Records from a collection
******

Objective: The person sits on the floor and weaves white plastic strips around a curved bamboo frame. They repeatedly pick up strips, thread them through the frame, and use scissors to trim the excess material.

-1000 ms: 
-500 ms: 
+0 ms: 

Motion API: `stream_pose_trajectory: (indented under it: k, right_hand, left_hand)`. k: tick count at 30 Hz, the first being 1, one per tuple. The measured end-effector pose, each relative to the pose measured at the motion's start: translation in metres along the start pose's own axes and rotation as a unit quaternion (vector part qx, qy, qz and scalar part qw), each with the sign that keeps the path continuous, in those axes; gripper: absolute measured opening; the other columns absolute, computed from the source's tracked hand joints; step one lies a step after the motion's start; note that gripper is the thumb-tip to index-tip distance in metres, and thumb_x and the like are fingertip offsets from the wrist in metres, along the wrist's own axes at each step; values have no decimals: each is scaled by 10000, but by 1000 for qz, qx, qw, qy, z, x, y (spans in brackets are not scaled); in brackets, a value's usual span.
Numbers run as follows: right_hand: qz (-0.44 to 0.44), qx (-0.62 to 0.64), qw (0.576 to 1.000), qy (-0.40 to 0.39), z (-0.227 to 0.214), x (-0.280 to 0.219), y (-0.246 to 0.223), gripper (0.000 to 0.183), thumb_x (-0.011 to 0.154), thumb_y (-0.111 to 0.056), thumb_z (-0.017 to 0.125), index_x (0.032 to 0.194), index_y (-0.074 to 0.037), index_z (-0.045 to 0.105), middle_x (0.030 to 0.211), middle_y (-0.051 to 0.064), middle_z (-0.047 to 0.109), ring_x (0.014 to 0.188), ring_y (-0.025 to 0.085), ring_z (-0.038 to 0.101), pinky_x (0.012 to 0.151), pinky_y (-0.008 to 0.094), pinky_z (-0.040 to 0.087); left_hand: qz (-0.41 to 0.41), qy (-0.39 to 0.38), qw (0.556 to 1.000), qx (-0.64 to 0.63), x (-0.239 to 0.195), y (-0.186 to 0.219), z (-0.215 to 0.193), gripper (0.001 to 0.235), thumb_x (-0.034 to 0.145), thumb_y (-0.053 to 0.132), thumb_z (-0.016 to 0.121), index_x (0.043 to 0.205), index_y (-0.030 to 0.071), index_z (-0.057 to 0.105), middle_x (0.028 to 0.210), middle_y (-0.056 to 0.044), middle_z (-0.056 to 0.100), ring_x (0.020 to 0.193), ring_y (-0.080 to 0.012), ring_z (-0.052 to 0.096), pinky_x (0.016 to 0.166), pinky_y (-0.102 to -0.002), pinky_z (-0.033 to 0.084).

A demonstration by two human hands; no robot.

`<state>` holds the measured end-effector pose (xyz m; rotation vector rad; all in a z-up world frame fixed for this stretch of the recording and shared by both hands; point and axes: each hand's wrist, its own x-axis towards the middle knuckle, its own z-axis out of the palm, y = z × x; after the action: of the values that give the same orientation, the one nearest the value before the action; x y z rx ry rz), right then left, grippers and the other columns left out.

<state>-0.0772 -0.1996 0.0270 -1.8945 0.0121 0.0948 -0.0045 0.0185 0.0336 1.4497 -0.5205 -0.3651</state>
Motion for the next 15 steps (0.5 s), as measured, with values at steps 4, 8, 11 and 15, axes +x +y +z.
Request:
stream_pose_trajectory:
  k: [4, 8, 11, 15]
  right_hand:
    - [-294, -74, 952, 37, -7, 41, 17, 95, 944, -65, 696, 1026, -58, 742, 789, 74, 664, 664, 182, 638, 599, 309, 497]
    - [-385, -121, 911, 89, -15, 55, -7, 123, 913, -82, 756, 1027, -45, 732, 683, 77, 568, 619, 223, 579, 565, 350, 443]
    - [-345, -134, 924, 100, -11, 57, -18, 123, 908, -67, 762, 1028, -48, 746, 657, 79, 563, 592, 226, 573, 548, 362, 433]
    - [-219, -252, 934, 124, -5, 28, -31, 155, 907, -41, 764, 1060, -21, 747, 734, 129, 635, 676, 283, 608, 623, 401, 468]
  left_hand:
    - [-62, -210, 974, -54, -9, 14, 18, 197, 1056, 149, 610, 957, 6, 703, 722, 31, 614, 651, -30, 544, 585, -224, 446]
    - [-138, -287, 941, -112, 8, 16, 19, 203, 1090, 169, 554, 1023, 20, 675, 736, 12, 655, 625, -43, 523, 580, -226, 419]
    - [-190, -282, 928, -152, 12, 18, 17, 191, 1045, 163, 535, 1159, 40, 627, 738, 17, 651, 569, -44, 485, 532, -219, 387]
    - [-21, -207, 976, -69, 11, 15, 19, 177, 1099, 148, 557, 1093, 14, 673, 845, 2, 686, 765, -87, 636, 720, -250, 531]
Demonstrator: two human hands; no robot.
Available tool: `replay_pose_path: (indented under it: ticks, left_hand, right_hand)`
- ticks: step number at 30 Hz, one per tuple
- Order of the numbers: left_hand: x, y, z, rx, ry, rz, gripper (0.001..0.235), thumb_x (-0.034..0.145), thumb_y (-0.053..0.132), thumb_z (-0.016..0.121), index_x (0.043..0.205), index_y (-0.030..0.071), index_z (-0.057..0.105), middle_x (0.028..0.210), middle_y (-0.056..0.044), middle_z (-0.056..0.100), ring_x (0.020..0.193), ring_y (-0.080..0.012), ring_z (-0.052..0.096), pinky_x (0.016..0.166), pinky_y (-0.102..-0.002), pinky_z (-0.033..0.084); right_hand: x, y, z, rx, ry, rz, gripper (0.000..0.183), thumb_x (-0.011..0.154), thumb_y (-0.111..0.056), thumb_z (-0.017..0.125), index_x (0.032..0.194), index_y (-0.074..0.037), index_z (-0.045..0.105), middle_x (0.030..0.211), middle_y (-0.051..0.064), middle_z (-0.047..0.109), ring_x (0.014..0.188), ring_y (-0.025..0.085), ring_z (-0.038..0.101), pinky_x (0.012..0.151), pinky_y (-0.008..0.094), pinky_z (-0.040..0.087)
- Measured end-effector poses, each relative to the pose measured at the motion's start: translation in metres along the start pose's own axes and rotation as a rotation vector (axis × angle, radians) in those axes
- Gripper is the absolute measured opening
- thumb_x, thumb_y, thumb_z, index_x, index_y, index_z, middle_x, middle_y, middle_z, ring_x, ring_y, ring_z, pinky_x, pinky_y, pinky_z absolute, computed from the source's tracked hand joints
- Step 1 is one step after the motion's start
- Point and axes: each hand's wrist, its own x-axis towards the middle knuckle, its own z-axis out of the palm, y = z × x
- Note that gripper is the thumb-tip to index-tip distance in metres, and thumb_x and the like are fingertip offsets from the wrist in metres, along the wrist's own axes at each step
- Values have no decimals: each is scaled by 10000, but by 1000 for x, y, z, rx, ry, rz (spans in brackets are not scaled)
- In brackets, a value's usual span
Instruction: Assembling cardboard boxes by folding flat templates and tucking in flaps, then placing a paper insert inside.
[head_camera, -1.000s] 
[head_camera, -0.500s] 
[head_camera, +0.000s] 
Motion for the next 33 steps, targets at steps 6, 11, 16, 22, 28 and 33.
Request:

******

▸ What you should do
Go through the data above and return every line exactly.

▸ Reply
Objective: The person sits on the floor and weaves white plastic strips around a curved bamboo frame. They repeatedly pick up strips, thread them through the frame, and use scissors to trim the excess material.

-1000 ms: 
-500 ms: 
+0 ms: 

Motion API: `stream_pose_trajectory: (indented under it: k, right_hand, left_hand)`. k: tick count at 30 Hz, the first being 1, one per tuple. The measured end-effector pose, each relative to the pose measured at the motion's start: translation in metres along the start pose's own axes and rotation as a unit quaternion (vector part qx, qy, qz and scalar part qw), each with the sign that keeps the path continuous, in those axes; gripper: absolute measured opening; the other columns absolute, computed from the source's tracked hand joints; step one lies a step after the motion's start; note that gripper is the thumb-tip to index-tip distance in metres, and thumb_x and the like are fingertip offsets from the wrist in metres, along the wrist's own axes at each step; values have no decimals: each is scaled by 10000, but by 1000 for qz, qx, qw, qy, z, x, y (spans in brackets are not scaled); in brackets, a value's usual span.
Numbers run as follows: right_hand: qz (-0.44 to 0.44), qx (-0.62 to 0.64), qw (0.576 to 1.000), qy (-0.40 to 0.39), z (-0.227 to 0.214), x (-0.280 to 0.219), y (-0.246 to 0.223), gripper (0.000 to 0.183), thumb_x (-0.011 to 0.154), thumb_y (-0.111 to 0.056), thumb_z (-0.017 to 0.125), index_x (0.032 to 0.194), index_y (-0.074 to 0.037), index_z (-0.045 to 0.105), middle_x (0.030 to 0.211), middle_y (-0.051 to 0.064), middle_z (-0.047 to 0.109), ring_x (0.014 to 0.188), ring_y (-0.025 to 0.085), ring_z (-0.038 to 0.101), pinky_x (0.012 to 0.151), pinky_y (-0.008 to 0.094), pinky_z (-0.040 to 0.087); left_hand: qz (-0.41 to 0.41), qy (-0.39 to 0.38), qw (0.556 to 1.000), qx (-0.64 to 0.63), x (-0.239 to 0.195), y (-0.186 to 0.219), z (-0.215 to 0.193), gripper (0.001 to 0.235), thumb_x (-0.034 to 0.145), thumb_y (-0.053 to 0.132), thumb_z (-0.016 to 0.121), index_x (0.043 to 0.205), index_y (-0.030 to 0.071), index_z (-0.057 to 0.105), middle_x (0.028 to 0.210), middle_y (-0.056 to 0.044), middle_z (-0.056 to 0.100), ring_x (0.020 to 0.193), ring_y (-0.080 to 0.012), ring_z (-0.052 to 0.096), pinky_x (0.016 to 0.166), pinky_y (-0.102 to -0.002), pinky_z (-0.033 to 0.084).

A demonstration by two human hands; no robot.

`<state>` holds the measured end-effector pose (xyz m; rotation vector rad; all in a z-up world frame fixed for this stretch of the recording and shared by both hands; point and axes: each hand's wrist, its own x-axis towards the middle knuckle, its own z-axis out of the palm, y = z × x; after the action: of the values that give the same orientation, the one nearest the value before the action; x y z rx ry rz), right then left, grippers and the other columns left out.

<state>-0.0772 -0.1996 0.0270 -1.8945 0.0121 0.0948 -0.0045 0.0185 0.0336 1.4497 -0.5205 -0.3651</state>
Motion for the next 15 steps (0.5 s), as measured, with values at steps 4, 8, 11 and 15, axes +x +y +z.
Request:
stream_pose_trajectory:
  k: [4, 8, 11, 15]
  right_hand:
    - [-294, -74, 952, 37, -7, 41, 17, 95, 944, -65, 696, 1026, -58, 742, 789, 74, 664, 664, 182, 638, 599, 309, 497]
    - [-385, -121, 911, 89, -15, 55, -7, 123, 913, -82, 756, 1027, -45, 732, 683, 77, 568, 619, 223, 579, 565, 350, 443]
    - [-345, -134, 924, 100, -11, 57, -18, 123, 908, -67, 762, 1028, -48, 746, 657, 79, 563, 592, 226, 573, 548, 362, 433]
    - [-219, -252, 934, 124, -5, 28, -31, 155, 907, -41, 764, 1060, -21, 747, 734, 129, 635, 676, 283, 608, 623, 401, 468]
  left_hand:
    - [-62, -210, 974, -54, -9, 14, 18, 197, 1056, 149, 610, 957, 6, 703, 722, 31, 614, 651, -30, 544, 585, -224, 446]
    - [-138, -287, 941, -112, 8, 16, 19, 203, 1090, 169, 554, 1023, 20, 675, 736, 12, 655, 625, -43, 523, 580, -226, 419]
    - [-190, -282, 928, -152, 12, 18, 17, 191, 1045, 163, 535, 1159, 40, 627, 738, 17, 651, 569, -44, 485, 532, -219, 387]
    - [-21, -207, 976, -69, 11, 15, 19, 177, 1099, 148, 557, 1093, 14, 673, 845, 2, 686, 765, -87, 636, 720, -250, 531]
Demonstrator: two human hands; no robot.
Available tool: `replay_pose_path: (indented under it: ticks, left_hand, right_hand)`
- ticks: step number at 30 Hz, one per tuple
- Order of the numbers: left_hand: x, y, z, rx, ry, rz, gripper (0.001..0.235), thumb_x (-0.034..0.145), thumb_y (-0.053..0.132), thumb_z (-0.016..0.121), index_x (0.043..0.205), index_y (-0.030..0.071), index_z (-0.057..0.105), middle_x (0.028..0.210), middle_y (-0.056..0.044), middle_z (-0.056..0.100), ring_x (0.020..0.193), ring_y (-0.080..0.012), ring_z (-0.052..0.096), pinky_x (0.016..0.166), pinky_y (-0.102..-0.002), pinky_z (-0.033..0.084); right_hand: x, y, z, rx, ry, rz, gripper (0.000..0.183), thumb_x (-0.011..0.154), thumb_y (-0.111..0.056), thumb_z (-0.017..0.125), index_x (0.032..0.194), index_y (-0.074..0.037), index_z (-0.045..0.105), middle_x (0.030..0.211), middle_y (-0.051..0.064), middle_z (-0.047..0.109), ring_x (0.014..0.188), ring_y (-0.025..0.085), ring_z (-0.038..0.101), pinky_x (0.012..0.151), pinky_y (-0.008..0.094), pinky_z (-0.040..0.087)
- Measured end-effector poses, each relative to the pose measured at the motion's start: translation in metres along the start pose's own axes and rotation as a rotation vector (axis × angle, radians) in those axes
- Gripper is the absolute measured opening
- thumb_x, thumb_y, thumb_z, index_x, index_y, index_z, middle_x, middle_y, middle_z, ring_x, ring_y, ring_z, pinky_x, pinky_y, pinky_z absolute, computed from the source's tracked hand joints
- Step 1 is one step after the motion's start
- Point and axes: each hand's wrist, its own x-axis towards the middle knuckle, its own z-axis out of the palm, y = z × x
- Note that gripper is the thumb-tip to index-tip distance in metres, and thumb_x and the like are fingertip offsets from the wrist in metres, along the wrist's own axes at each step
- Values have no decimals: each is scaled by 10000, but by 1000 for x, y, z, rx, ry, rz (spans in brackets are not scaled)
- In brackets, a value's usual span
Instruction: Assembling cardboard boxes by folding flat templates and tucking in flaps, then placing a paper insert inside.
[head_camera, -1.000s] 
[head_camera, -0.500s] 
[head_camera, +0.000s] 
Motion for the next 33 steps, targets at steps 6, 11, 16, 22, 28 and 33.
Request:

Nothing else belongs in the answer.